+++ Raw data

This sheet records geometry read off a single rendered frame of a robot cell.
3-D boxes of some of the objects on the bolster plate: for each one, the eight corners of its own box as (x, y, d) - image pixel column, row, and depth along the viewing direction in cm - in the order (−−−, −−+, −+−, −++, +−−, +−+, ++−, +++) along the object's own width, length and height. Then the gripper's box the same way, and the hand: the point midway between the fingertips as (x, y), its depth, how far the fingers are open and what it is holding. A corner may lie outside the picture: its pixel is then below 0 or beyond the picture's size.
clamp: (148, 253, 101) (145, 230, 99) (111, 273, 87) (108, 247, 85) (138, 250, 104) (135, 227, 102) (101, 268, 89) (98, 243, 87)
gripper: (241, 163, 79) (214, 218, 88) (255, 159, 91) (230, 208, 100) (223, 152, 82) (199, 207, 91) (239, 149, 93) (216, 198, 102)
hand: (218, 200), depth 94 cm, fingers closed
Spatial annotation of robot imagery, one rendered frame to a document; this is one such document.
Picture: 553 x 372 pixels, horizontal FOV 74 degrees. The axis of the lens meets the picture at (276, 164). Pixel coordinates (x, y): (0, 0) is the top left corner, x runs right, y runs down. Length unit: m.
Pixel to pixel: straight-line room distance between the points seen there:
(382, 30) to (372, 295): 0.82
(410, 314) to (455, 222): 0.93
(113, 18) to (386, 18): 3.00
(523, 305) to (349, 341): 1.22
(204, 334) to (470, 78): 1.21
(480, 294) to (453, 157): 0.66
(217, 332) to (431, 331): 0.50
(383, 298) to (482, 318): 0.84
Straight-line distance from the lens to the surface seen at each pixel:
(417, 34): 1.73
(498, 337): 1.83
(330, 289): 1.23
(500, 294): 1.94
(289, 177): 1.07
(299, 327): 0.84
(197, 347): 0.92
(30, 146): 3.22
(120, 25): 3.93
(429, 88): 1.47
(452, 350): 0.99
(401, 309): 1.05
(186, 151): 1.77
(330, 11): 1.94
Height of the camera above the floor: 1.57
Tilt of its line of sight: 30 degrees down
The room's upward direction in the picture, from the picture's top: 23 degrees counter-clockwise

++++++
+++ Raw data

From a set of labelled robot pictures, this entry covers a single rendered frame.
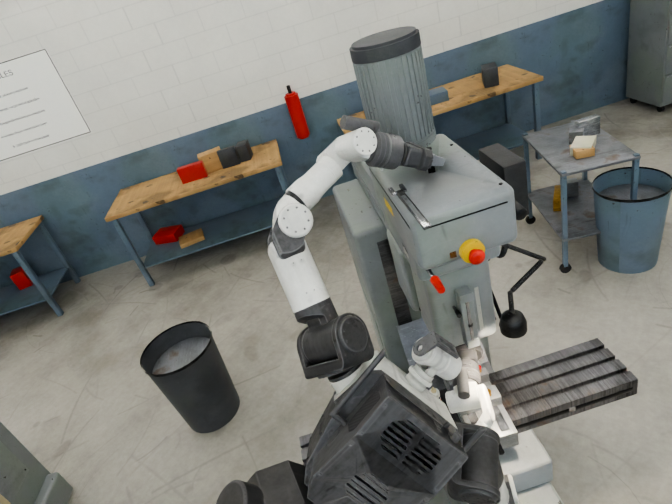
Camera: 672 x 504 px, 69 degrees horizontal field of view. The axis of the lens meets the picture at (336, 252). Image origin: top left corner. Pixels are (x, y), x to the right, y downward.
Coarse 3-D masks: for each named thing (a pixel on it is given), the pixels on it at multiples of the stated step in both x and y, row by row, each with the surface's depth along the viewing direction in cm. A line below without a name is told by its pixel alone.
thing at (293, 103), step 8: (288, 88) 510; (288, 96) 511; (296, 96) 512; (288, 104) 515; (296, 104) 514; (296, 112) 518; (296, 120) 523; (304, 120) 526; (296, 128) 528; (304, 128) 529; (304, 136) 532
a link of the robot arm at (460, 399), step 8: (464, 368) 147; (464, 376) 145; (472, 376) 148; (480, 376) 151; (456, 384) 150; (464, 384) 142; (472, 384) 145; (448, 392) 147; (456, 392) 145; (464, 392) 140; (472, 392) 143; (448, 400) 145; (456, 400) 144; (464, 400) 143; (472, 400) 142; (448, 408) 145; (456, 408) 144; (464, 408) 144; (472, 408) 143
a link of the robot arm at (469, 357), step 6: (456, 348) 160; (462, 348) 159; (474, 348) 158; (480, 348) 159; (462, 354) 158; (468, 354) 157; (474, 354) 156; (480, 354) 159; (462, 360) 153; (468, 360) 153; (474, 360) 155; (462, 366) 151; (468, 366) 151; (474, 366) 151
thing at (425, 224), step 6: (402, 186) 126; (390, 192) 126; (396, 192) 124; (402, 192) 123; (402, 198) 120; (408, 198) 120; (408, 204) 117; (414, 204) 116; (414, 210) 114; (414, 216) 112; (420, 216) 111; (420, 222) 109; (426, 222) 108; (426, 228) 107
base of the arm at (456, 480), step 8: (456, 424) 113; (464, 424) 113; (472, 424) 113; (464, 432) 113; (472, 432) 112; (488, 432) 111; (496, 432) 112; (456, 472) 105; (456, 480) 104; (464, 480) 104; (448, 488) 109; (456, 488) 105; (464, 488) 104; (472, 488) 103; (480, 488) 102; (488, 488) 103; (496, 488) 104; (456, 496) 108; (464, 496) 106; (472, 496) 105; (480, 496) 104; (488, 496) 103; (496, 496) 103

++++++

The answer should be a single number: the count of lines in the records that hold the string "along".

» Output of the task
2